TASK TO COMPLETE:
What is needed is an exact copy of the line that contains "the black desk" and of all later lines to the end of the records below, with no other lines.

RECORDS PROVIDED:

* * * * *

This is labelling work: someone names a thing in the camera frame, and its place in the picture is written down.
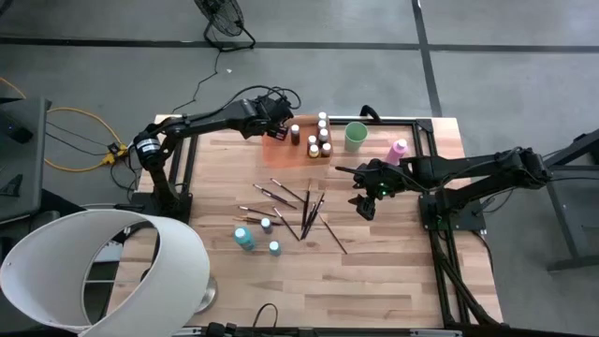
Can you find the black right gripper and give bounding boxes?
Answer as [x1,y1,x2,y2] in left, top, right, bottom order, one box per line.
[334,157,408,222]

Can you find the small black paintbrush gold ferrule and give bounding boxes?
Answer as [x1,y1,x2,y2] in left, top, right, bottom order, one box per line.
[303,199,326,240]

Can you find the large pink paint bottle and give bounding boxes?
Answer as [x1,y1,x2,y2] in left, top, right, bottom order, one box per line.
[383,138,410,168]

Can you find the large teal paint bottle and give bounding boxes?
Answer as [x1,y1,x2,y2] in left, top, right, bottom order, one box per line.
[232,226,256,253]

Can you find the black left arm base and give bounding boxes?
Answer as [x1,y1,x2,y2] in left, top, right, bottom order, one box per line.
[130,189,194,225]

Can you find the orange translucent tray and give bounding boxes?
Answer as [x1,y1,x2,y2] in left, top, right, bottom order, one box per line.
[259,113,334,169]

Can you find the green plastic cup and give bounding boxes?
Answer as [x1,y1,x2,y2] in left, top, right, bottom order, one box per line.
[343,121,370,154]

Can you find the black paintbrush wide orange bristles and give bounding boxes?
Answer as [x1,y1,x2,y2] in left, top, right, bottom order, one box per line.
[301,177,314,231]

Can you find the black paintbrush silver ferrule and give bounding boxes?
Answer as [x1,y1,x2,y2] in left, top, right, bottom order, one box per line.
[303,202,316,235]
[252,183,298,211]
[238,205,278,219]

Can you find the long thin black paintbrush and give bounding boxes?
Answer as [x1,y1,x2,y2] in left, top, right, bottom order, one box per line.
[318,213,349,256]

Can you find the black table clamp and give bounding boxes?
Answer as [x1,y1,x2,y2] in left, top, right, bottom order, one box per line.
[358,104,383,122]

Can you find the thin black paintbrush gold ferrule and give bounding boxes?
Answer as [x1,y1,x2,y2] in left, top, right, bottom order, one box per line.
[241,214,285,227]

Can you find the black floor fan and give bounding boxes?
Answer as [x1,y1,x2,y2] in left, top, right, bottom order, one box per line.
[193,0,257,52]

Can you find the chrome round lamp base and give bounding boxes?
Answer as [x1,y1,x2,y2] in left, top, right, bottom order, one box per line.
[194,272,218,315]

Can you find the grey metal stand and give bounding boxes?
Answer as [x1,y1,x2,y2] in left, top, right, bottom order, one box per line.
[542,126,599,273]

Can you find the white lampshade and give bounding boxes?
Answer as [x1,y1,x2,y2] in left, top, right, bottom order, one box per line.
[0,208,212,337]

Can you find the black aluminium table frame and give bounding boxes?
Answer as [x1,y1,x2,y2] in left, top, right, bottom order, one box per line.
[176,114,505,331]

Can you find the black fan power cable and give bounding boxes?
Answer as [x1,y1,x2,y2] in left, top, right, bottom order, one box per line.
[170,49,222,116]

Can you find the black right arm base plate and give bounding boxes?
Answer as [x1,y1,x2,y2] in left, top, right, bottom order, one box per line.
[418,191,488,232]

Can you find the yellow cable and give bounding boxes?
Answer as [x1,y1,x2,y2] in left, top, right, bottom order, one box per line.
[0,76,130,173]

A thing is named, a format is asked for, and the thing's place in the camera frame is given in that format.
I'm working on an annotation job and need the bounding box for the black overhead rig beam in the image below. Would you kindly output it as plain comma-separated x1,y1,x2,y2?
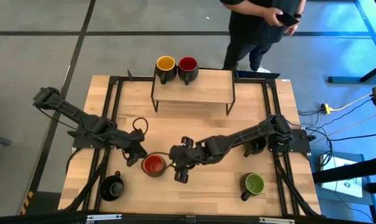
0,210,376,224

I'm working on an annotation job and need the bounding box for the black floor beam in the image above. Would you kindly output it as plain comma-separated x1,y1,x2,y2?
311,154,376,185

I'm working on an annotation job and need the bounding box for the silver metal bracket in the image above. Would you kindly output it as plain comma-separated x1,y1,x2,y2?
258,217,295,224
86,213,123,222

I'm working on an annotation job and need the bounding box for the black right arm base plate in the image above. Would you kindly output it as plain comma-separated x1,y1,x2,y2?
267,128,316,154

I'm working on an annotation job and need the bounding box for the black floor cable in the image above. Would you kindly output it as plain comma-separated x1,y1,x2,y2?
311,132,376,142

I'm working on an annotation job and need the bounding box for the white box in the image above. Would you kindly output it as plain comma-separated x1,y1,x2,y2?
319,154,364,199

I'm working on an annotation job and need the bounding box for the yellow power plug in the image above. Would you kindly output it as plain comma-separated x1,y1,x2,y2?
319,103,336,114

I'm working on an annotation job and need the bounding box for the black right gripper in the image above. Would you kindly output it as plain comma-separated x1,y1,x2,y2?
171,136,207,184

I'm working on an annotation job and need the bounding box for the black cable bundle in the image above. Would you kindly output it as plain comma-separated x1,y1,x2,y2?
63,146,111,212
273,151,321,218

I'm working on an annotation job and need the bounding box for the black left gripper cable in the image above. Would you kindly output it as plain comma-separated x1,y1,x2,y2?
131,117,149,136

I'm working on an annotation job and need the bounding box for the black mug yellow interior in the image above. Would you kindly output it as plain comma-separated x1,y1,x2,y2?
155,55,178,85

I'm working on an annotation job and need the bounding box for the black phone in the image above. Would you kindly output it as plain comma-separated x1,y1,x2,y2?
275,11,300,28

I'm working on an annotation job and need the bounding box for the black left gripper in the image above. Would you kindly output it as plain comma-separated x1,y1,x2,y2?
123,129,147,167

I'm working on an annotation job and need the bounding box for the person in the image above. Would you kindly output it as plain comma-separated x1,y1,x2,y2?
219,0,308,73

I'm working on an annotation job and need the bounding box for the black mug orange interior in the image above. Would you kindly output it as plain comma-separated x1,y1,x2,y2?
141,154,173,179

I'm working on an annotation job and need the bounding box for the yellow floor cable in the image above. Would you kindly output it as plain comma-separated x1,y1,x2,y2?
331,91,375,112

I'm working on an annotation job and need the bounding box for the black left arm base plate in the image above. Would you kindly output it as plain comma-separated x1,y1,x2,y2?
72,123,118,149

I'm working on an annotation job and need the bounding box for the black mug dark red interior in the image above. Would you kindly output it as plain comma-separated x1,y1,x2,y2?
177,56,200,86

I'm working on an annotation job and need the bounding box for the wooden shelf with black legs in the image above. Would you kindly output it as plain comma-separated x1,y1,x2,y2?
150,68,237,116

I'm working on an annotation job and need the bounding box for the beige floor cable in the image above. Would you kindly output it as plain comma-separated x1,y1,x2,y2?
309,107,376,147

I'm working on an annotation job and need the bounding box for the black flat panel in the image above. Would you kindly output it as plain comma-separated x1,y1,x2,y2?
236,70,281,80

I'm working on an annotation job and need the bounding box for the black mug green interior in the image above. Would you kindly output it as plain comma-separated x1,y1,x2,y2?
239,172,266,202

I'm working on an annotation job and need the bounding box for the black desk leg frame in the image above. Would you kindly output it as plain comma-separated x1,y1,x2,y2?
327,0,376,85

* * * * *

REPLY TO THE EXERCISE:
I'm working on an annotation job and need the bounding box for the black desk leg frame in the image above. Would you kindly output it as plain comma-separated x1,y1,x2,y2?
327,0,376,85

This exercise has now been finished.